Cleanup Flow
The cleanup job processes expired pastes in batches — not one at a time. Each batch handles the full deletion chain: ref_count, S3, content table, pastes table, and Redis.
Why batches, not row-by-row#
Processing one paste at a time means: - One Postgres query per paste - One S3 delete call per paste - One Redis delete call per paste
At 1M expirations per day, that's 1M individual S3 API calls. S3 charges per API call. More importantly, at ~10ms per S3 call, processing 1M pastes sequentially takes ~3 hours just on S3 round trips alone.
Batch processing collapses this: - One Postgres query fetches 1000 expired rows - One S3 batch delete removes up to 1000 objects in a single API call (S3 native batch delete API) - One Redis pipeline deletes 1000 keys in a single round trip
The same work happens in a fraction of the time at a fraction of the cost.
The full cleanup flow per batch#
1. SELECT short_code, content_hash FROM pastes
WHERE expires_at < now()
AND status = 'NOT_EXPIRED'
LIMIT 1000
2. For each row:
→ UPDATE content SET ref_count = ref_count - 1
WHERE content_hash = ?
3. Collect content_hashes where ref_count = 0 after decrement
4. If any ref_count = 0:
→ S3 batch delete (up to 1000 objects in one API call)
→ DELETE FROM content WHERE content_hash IN (...)
5. DELETE FROM pastes WHERE short_code IN (...)
6. Redis pipeline: DEL shortCode1 shortCode2 ... shortCode1000
Why ref_count matters#
Multiple paste rows can point to the same S3 object — the dedup mechanism ensures identical content is stored once. ref_count tracks how many paste rows reference that content.
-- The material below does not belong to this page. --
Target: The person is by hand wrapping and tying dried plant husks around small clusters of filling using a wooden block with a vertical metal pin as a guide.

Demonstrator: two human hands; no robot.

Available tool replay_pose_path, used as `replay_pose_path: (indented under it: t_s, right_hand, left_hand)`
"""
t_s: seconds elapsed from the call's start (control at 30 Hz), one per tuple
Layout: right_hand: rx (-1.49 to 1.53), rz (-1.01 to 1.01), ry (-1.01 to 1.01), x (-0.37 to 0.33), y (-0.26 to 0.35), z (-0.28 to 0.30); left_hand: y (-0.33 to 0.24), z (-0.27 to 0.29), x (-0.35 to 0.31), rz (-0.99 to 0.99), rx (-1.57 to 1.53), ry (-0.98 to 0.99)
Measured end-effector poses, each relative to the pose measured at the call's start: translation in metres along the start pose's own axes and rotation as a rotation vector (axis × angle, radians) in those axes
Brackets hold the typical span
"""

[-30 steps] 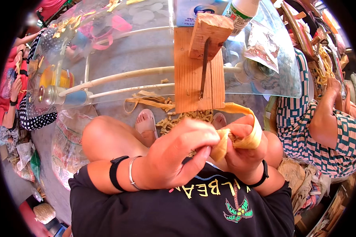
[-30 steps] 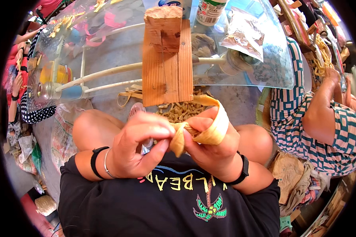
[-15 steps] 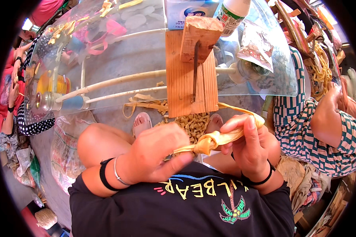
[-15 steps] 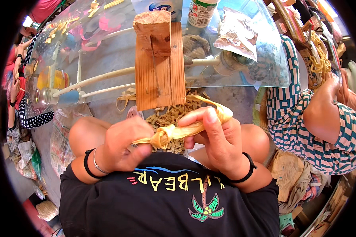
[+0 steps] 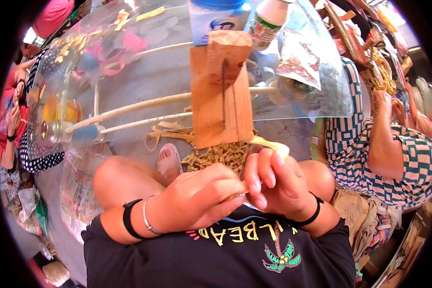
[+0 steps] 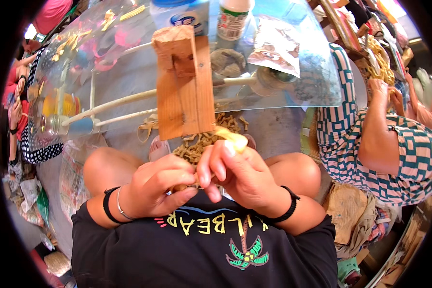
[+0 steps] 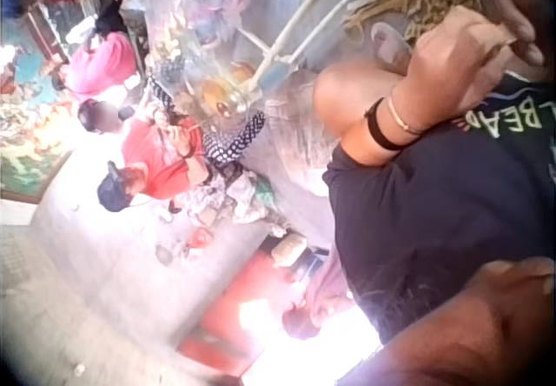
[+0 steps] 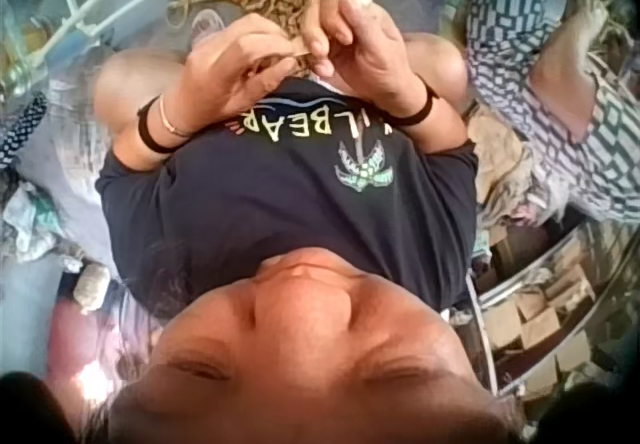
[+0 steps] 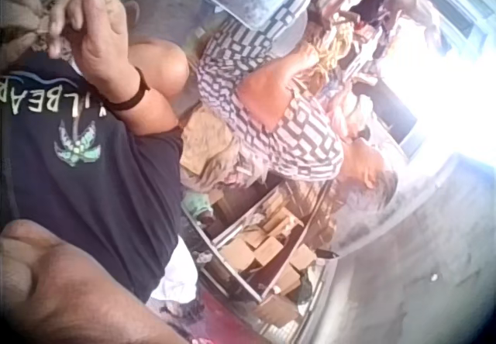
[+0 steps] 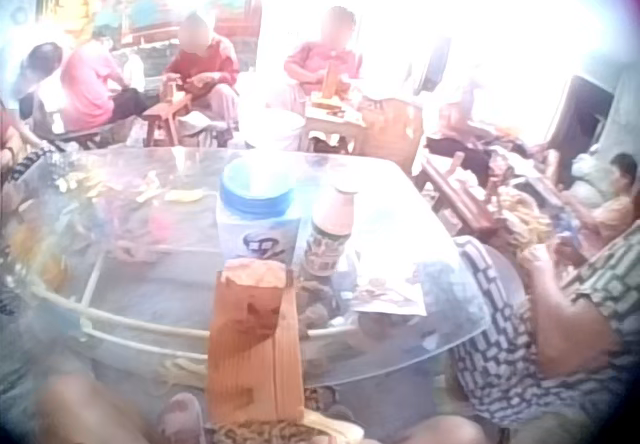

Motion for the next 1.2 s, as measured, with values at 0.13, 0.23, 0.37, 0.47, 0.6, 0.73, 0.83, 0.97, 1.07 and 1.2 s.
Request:
replay_pose_path:
  t_s: [0.13,0.23,0.37,0.47,0.6,0.73,0.83,0.97,1.07,1.2]
  right_hand:
    - [-0.091,0.071,-0.135,-0.003,0.005,-0.002]
    - [-0.026,0.098,-0.146,-0.009,0.011,0.002]
    - [-0.045,0.037,-0.175,-0.011,0.008,0.003]
    - [-0.097,-0.256,-0.187,-0.009,-0.002,0.005]
    - [-1.038,-0.657,0.368,-0.006,-0.019,-0.003]
    - [-0.522,-0.120,0.054,-0.005,0.008,-0.004]
    - [-0.865,0.115,0.093,0.000,0.019,-0.019]
    - [-1.163,0.374,-0.086,0.013,0.033,-0.012]
    - [-1.121,0.421,-0.176,0.029,0.045,-0.008]
    - [-0.850,0.405,-0.309,0.046,0.050,-0.003]
  left_hand:
    - [-0.002,0.009,0.000,0.042,-0.057,-0.009]
    - [-0.003,0.021,-0.004,0.058,-0.124,-0.007]
    - [-0.001,0.040,-0.007,0.106,-0.115,-0.072]
    - [-0.003,0.041,0.000,0.073,-0.346,-0.043]
    - [-0.007,0.020,-0.010,0.359,-0.777,-0.044]
    - [0.005,0.008,-0.008,0.297,-0.451,0.049]
    - [-0.005,0.006,0.015,0.053,-0.262,0.116]
    - [0.004,0.020,0.021,0.227,0.003,-0.110]
    - [0.009,0.036,0.028,0.115,0.129,-0.166]
    - [0.017,0.052,0.044,0.147,0.214,-0.257]
Point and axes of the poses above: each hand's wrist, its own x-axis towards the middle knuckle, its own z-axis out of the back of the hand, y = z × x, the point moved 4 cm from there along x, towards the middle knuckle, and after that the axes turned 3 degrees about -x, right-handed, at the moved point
You only delete from S3 and the content table when ref_count hits 0. If two pastes share the same content and one expires, the S3 object stays — the other paste still needs it.
Paste A (expires today) → content_hash: abc123, ref_count: 2
Paste B (expires next month) → content_hash: abc123
Cleanup runs:
Decrement ref_count for abc123 → ref_count = 1
ref_count != 0 → do NOT delete S3 object
Delete pastes row for Paste A only
Only when Paste B also expires and ref_count drops to 0 does the S3 object get deleted.
Redis invalidation#
The cleanup job deletes Redis keys for all expired shortCodes in the batch, regardless of whether the content was actually in Redis. Redis DEL on a non-existent key is a no-op — safe to call unconditionally.
This ensures no stale cached content survives past expiry.